Data excerpts:
▽

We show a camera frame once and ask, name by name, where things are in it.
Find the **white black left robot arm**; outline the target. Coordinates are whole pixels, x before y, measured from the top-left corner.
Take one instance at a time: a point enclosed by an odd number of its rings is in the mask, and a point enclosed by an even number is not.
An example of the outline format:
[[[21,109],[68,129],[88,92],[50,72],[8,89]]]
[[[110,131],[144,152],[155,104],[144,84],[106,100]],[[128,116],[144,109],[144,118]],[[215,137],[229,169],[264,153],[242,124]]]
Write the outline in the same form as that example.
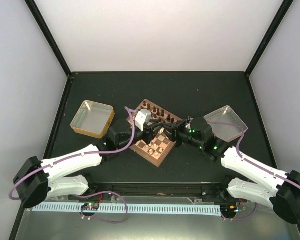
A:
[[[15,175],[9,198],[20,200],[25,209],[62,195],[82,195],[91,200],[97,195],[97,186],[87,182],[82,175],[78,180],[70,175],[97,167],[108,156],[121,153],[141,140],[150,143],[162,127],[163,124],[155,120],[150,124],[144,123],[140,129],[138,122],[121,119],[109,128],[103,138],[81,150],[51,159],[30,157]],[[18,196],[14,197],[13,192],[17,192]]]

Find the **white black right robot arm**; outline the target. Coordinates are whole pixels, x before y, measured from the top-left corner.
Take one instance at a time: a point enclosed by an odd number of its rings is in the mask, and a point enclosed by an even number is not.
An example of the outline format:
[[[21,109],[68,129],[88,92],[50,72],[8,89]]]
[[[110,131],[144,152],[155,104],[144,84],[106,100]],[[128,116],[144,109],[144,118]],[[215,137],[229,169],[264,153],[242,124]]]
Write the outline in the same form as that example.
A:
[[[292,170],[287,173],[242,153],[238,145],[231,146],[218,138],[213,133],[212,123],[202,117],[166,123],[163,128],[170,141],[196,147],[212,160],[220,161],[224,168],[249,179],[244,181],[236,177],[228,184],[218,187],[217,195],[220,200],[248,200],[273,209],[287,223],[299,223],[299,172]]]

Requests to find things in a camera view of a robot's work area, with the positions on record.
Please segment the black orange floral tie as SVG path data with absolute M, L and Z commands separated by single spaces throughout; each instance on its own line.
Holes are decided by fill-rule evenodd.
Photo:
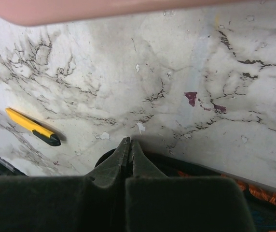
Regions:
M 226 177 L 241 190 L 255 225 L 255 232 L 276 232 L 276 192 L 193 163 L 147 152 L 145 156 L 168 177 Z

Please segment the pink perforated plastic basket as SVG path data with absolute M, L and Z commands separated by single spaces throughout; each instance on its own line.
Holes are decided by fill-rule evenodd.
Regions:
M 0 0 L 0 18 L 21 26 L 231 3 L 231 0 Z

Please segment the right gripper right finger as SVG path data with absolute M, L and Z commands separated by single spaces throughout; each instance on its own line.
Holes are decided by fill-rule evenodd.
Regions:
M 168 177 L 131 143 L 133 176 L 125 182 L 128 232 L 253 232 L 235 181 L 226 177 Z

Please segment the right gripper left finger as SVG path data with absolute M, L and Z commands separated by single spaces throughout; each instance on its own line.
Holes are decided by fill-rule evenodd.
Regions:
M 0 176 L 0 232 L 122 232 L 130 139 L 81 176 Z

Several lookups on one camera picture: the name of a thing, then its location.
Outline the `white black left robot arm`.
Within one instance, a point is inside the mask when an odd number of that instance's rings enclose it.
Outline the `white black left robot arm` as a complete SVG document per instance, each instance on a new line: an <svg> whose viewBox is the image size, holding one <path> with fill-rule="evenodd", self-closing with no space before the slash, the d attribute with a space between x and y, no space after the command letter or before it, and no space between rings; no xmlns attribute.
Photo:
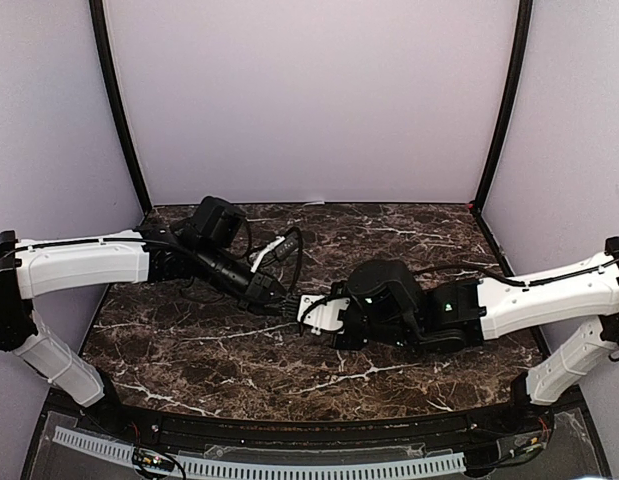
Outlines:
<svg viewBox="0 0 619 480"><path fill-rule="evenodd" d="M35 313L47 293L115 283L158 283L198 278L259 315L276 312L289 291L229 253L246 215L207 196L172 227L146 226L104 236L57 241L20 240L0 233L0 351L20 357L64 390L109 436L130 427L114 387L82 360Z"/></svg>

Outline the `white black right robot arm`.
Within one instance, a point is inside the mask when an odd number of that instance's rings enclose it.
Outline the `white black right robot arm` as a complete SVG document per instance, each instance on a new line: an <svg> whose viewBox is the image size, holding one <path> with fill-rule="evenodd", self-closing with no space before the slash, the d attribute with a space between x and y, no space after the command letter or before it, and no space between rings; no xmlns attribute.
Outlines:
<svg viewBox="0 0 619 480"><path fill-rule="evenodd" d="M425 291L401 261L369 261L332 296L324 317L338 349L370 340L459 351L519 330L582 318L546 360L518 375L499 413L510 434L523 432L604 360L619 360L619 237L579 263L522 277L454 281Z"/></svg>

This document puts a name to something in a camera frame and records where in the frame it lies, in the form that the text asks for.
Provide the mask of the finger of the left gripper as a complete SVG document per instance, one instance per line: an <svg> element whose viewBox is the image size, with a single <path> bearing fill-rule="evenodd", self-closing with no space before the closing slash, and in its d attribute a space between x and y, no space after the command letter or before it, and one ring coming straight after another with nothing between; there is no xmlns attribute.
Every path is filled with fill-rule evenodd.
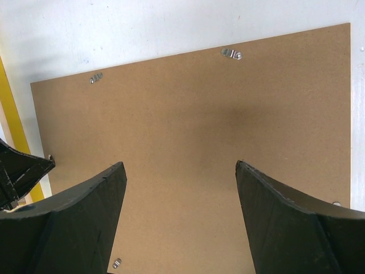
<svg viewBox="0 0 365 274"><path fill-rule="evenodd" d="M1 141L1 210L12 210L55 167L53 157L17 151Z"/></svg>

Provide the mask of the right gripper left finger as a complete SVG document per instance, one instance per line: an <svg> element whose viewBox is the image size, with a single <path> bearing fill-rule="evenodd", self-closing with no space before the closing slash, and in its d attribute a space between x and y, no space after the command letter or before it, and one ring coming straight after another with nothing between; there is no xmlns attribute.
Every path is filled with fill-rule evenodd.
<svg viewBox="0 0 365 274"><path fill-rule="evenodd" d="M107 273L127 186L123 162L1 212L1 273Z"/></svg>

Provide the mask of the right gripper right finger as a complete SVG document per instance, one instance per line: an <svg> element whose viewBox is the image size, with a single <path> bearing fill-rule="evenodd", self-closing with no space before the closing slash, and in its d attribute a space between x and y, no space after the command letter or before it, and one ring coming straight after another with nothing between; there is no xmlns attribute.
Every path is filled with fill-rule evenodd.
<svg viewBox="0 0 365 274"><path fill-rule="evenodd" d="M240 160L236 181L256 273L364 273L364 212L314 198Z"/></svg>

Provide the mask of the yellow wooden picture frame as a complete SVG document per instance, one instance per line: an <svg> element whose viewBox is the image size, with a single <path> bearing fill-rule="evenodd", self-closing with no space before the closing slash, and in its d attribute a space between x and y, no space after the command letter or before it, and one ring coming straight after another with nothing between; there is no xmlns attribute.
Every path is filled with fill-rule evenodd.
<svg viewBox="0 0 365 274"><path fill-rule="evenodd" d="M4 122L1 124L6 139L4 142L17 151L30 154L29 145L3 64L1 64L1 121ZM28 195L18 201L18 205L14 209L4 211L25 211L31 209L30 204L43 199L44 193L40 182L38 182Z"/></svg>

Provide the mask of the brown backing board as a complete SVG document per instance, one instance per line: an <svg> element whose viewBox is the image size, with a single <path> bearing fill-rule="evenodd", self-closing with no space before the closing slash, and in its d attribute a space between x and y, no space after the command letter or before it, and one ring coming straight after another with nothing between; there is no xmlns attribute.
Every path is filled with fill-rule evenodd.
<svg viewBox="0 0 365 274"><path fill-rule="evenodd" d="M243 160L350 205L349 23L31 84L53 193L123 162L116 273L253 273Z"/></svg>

△

PROBLEM DESCRIPTION:
The task requires that every line above be transcribed exactly, without the images.

SOLUTION:
We show a camera frame once and ask, name by name, where things are in it.
Find the **white black left robot arm**; outline the target. Coordinates are whole pixels, x before y, measured from the top-left corner.
Take one instance at a time: a point enclosed by an odd number of its rings is in the mask, and a point enclosed by an even number is not.
An example of the outline format:
[[[21,109],[68,129],[88,92],[50,72],[8,89]]]
[[[110,131],[144,152],[155,104],[144,84],[106,100]],[[128,116],[144,109],[144,118]],[[215,137],[229,169],[264,153],[242,124]]]
Write the outline in the same form as that example.
A:
[[[15,175],[9,198],[20,200],[25,209],[62,195],[82,195],[91,200],[97,195],[97,186],[87,182],[82,175],[78,180],[70,175],[97,167],[108,156],[121,153],[141,140],[150,143],[162,127],[163,124],[155,120],[150,124],[144,123],[140,129],[138,122],[121,119],[109,128],[103,138],[81,150],[51,159],[30,157]],[[18,196],[14,197],[13,192],[17,192]]]

Find the **white black right robot arm**; outline the target. Coordinates are whole pixels, x before y, measured from the top-left corner.
Take one instance at a time: a point enclosed by an odd number of its rings is in the mask, and a point enclosed by an even number is not.
An example of the outline format:
[[[21,109],[68,129],[88,92],[50,72],[8,89]]]
[[[110,131],[144,152],[155,104],[144,84],[106,100]],[[128,116],[144,109],[144,118]],[[215,137],[229,169],[264,153],[242,124]]]
Write the outline in the same form as that example.
A:
[[[292,170],[287,173],[242,153],[238,145],[231,146],[218,138],[213,133],[212,123],[202,117],[166,123],[163,128],[170,141],[196,147],[212,160],[220,161],[224,168],[249,179],[244,181],[236,177],[228,184],[218,187],[217,195],[220,200],[248,200],[273,209],[287,223],[299,223],[299,172]]]

Requests to find things in a camera view of a robot's work area, with the positions on record.
Please segment the black orange floral tie as SVG path data with absolute M, L and Z commands separated by single spaces throughout; each instance on its own line.
Holes are decided by fill-rule evenodd.
Photo:
Regions:
M 226 177 L 241 190 L 255 225 L 255 232 L 276 232 L 276 192 L 193 163 L 147 152 L 145 156 L 168 177 Z

Please segment the pink perforated plastic basket as SVG path data with absolute M, L and Z commands separated by single spaces throughout; each instance on its own line.
Holes are decided by fill-rule evenodd.
Regions:
M 0 0 L 0 18 L 21 26 L 231 3 L 231 0 Z

Please segment the right gripper right finger as SVG path data with absolute M, L and Z commands separated by single spaces throughout; each instance on its own line.
Holes are decided by fill-rule evenodd.
Regions:
M 168 177 L 131 143 L 133 176 L 125 182 L 128 232 L 253 232 L 235 181 L 226 177 Z

Please segment the right gripper left finger as SVG path data with absolute M, L and Z commands separated by single spaces throughout; each instance on its own line.
Holes are decided by fill-rule evenodd.
Regions:
M 0 176 L 0 232 L 122 232 L 130 139 L 81 176 Z

Several lookups on one camera picture: the name of a thing, then its location.
Outline the `white black left robot arm`.
Within one instance, a point is inside the mask when an odd number of that instance's rings enclose it.
Outline the `white black left robot arm` as a complete SVG document per instance, each instance on a new line: an <svg> whose viewBox is the image size, holding one <path> with fill-rule="evenodd", self-closing with no space before the slash, the d attribute with a space between x and y, no space after the command letter or before it, and no space between rings; no xmlns attribute.
Photo:
Outlines:
<svg viewBox="0 0 619 480"><path fill-rule="evenodd" d="M35 313L47 293L115 283L158 283L198 278L259 315L276 312L289 291L229 253L246 215L207 196L172 227L146 226L104 236L57 241L20 240L0 233L0 351L20 357L64 390L109 436L130 427L114 387L82 360Z"/></svg>

Outline the `white black right robot arm`.
Within one instance, a point is inside the mask when an odd number of that instance's rings enclose it.
Outline the `white black right robot arm` as a complete SVG document per instance, each instance on a new line: an <svg> whose viewBox is the image size, holding one <path> with fill-rule="evenodd", self-closing with no space before the slash, the d attribute with a space between x and y, no space after the command letter or before it, and no space between rings; no xmlns attribute.
Outlines:
<svg viewBox="0 0 619 480"><path fill-rule="evenodd" d="M425 291L401 261L369 261L332 296L324 317L338 349L370 340L459 351L519 330L582 318L546 360L518 375L499 413L510 434L523 432L604 360L619 360L619 237L579 263L522 277L454 281Z"/></svg>

This document puts a name to something in a camera frame and records where in the frame it lies, in the form that the text asks for.
Provide the mask of the finger of the left gripper as a complete SVG document per instance, one instance per line: an <svg> element whose viewBox is the image size, with a single <path> bearing fill-rule="evenodd", self-closing with no space before the closing slash, and in its d attribute a space between x and y, no space after the command letter or before it, and one ring coming straight after another with nothing between; there is no xmlns attribute.
Every path is filled with fill-rule evenodd.
<svg viewBox="0 0 365 274"><path fill-rule="evenodd" d="M1 141L1 210L12 210L55 167L53 157L17 151Z"/></svg>

Provide the mask of the right gripper left finger as a complete SVG document per instance, one instance per line: an <svg> element whose viewBox is the image size, with a single <path> bearing fill-rule="evenodd", self-closing with no space before the closing slash, and in its d attribute a space between x and y, no space after the command letter or before it, and one ring coming straight after another with nothing between; there is no xmlns attribute.
Every path is filled with fill-rule evenodd.
<svg viewBox="0 0 365 274"><path fill-rule="evenodd" d="M107 273L127 186L123 162L1 212L1 273Z"/></svg>

Provide the mask of the right gripper right finger as a complete SVG document per instance, one instance per line: an <svg> element whose viewBox is the image size, with a single <path> bearing fill-rule="evenodd", self-closing with no space before the closing slash, and in its d attribute a space between x and y, no space after the command letter or before it, and one ring coming straight after another with nothing between; there is no xmlns attribute.
Every path is filled with fill-rule evenodd.
<svg viewBox="0 0 365 274"><path fill-rule="evenodd" d="M240 160L236 181L256 273L364 273L364 212L314 198Z"/></svg>

Provide the mask of the yellow wooden picture frame as a complete SVG document per instance, one instance per line: an <svg> element whose viewBox is the image size, with a single <path> bearing fill-rule="evenodd", self-closing with no space before the closing slash, and in its d attribute a space between x and y, no space after the command letter or before it, and one ring coming straight after another with nothing between; there is no xmlns attribute.
Every path is filled with fill-rule evenodd.
<svg viewBox="0 0 365 274"><path fill-rule="evenodd" d="M4 122L1 124L6 139L4 142L17 151L30 154L29 145L3 64L1 64L1 121ZM28 195L18 201L18 205L14 209L4 211L25 211L31 209L30 204L43 199L44 193L40 182L38 182Z"/></svg>

Provide the mask of the brown backing board as a complete SVG document per instance, one instance per line: an <svg> element whose viewBox is the image size, with a single <path> bearing fill-rule="evenodd", self-closing with no space before the closing slash, and in its d attribute a space between x and y, no space after the command letter or before it, and one ring coming straight after another with nothing between; there is no xmlns attribute.
Every path is filled with fill-rule evenodd.
<svg viewBox="0 0 365 274"><path fill-rule="evenodd" d="M243 160L350 205L349 23L31 84L53 193L123 162L116 273L253 273Z"/></svg>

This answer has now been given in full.